Thanks for your quick responses!

I wasn't sure whether to use the 1272 or 1272 + 28 (for vpn overhead) but will leave at 1272 for now.

It will fly along just fine for awhile and then everything bogs down on them and the phone calls start pouring in!  I think a lot of it is just the work they are doing.  A lot of print jobs seems to be the main culprit but also an application they use on the term server that retrieves pdf's for editing and saving.

I will also start googling the LLQ thing which I'm not familiar with.

Thanks Again!

Refer this link below:

http://www.cisco.com/en/US/docs/security/asa/asa82/command/reference/s8.html#wp1517601

1380 data + 20 TCP + 20 IP + 24 AH + 24 ESP_CIPHER + 12 ESP_AUTH + 20 IP = 1500 bytes

In your case the calculation would be 1272+20TCP+20IP+24ESP_CIPHER+12 ESP_AUTH+20 IP=1348. May be a layer 3 device in the path has a lower MTU configured and the huge packets may be sent by the RDP server with a DF bit set which may be dropped along the way.  If lowering it to 1272 still doesn't resolve the issue try to lower it further.

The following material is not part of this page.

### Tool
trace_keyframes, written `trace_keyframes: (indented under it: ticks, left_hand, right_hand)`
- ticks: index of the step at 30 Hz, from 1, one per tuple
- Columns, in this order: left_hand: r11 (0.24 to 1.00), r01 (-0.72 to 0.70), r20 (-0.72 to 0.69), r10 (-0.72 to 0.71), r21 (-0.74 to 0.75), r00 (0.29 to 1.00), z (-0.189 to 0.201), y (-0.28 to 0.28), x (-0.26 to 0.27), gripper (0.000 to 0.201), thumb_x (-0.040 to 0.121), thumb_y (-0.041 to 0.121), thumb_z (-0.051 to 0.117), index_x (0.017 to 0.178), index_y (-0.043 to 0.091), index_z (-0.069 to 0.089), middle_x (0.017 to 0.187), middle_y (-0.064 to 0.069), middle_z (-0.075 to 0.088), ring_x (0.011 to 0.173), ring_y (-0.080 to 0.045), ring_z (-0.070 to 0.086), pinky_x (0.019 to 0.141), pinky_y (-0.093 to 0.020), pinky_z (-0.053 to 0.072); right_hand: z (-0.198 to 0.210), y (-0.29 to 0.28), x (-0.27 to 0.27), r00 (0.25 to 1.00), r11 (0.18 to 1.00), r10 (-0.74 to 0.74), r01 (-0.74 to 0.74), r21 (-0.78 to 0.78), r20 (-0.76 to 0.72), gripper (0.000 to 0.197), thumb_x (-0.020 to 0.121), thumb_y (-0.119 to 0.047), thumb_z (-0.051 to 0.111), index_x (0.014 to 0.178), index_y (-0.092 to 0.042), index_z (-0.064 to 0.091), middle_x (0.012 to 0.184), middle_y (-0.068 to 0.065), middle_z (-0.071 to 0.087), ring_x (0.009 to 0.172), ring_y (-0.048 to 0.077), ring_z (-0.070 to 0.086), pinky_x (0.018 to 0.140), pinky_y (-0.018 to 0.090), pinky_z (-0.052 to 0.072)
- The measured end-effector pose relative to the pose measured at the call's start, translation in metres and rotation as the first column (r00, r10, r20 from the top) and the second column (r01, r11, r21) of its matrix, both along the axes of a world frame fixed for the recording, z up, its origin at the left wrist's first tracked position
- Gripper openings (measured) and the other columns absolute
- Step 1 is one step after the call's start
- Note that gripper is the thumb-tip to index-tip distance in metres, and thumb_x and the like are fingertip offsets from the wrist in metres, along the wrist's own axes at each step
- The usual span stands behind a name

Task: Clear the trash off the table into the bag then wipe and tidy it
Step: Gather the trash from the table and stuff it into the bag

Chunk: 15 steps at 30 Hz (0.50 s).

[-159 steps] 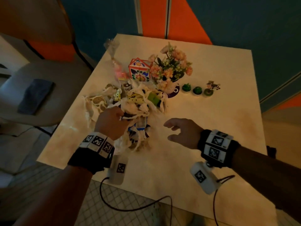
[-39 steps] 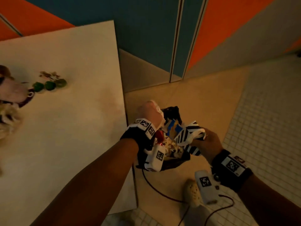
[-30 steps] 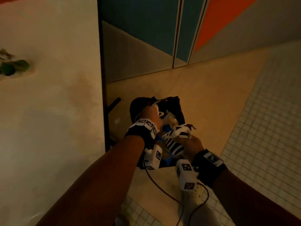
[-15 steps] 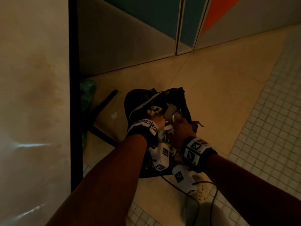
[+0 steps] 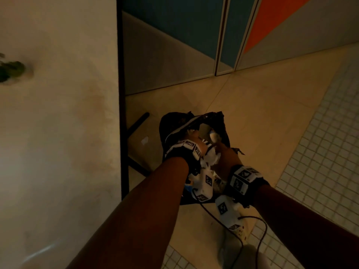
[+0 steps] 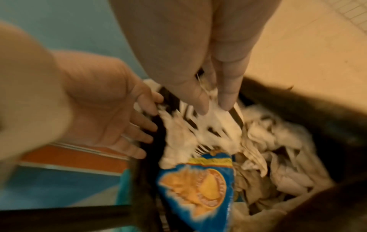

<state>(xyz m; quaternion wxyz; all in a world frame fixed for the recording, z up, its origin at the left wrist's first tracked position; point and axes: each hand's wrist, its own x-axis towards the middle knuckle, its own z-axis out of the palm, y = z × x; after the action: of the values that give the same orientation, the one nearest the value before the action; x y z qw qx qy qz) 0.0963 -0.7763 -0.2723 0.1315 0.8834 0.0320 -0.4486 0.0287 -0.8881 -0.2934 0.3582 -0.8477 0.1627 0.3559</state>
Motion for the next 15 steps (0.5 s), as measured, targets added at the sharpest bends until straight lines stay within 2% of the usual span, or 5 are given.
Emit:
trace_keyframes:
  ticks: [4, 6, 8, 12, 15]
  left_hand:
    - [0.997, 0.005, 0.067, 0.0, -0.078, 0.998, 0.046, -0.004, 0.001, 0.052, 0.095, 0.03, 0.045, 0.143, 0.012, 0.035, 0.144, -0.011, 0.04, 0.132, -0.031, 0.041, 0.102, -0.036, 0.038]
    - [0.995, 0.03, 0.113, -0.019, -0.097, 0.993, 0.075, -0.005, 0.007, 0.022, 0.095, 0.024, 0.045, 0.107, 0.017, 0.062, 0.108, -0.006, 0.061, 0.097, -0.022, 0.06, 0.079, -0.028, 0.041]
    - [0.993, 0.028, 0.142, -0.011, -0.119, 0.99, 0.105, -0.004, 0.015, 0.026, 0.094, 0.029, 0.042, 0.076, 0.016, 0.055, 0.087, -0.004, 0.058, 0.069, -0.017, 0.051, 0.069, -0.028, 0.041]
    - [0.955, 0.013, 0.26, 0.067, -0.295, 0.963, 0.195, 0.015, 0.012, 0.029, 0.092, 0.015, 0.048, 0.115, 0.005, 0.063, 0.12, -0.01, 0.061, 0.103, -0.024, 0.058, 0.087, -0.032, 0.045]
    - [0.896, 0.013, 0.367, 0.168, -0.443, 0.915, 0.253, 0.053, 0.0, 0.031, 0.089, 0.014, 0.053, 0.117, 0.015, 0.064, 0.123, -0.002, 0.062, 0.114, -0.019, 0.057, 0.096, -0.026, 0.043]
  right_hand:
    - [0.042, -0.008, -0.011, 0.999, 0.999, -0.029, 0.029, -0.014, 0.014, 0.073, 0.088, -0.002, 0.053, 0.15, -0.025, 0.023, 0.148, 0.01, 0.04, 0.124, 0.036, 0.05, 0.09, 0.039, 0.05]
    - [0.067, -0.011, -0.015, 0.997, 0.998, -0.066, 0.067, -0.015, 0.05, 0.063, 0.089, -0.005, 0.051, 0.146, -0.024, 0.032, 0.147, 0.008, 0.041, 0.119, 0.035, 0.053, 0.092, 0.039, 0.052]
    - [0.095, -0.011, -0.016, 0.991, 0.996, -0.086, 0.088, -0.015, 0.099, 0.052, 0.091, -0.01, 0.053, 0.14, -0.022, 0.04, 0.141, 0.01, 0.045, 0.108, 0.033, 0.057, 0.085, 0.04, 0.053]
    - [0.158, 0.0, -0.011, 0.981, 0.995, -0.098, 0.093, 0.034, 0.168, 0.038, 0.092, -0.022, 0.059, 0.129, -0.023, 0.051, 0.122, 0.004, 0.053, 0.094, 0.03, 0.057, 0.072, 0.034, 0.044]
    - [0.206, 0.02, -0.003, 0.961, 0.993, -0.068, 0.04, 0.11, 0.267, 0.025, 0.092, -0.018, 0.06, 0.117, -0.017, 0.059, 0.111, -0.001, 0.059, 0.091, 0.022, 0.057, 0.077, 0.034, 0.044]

When you say people are only complaining about RDP sluggishness (I am assuming internet traffic and other site to site traffic - loading a web page or e-mail is working fine), then the problem may very well be related to MSS.

-Kureli

I will also start googling the LLQ thing which I'm not familiar with.

LLQ is practically prioritization. http://supportforums.cisco.com/docs/DOC-1230 explains it with examples on the ASA.

PK

I would be a little suspect of the Cable modem connection.  Last year I troubleshot a problem for a client with site-site VPN with same symptom, one end was 3825 router with T1 and the remote site was 1700 on cable modem.  The cable modem was auto duplex only, and the cable company tech support said there was no option to change it.  1700 was set to full duplex so there was duplex mismatch and lots of late collisions.   Even after setting 1700 to half duplex to fix the duplex mismatch, there were lots of collisions on the cable modem and the connection was shared with other cable customers in the neighborhood. I never could get good results with the cable modem connection.   I would suggest Symetric DSL (SDLS) if it is available, or T1.  I have another client with 1841 on 1M SDSL and it works great.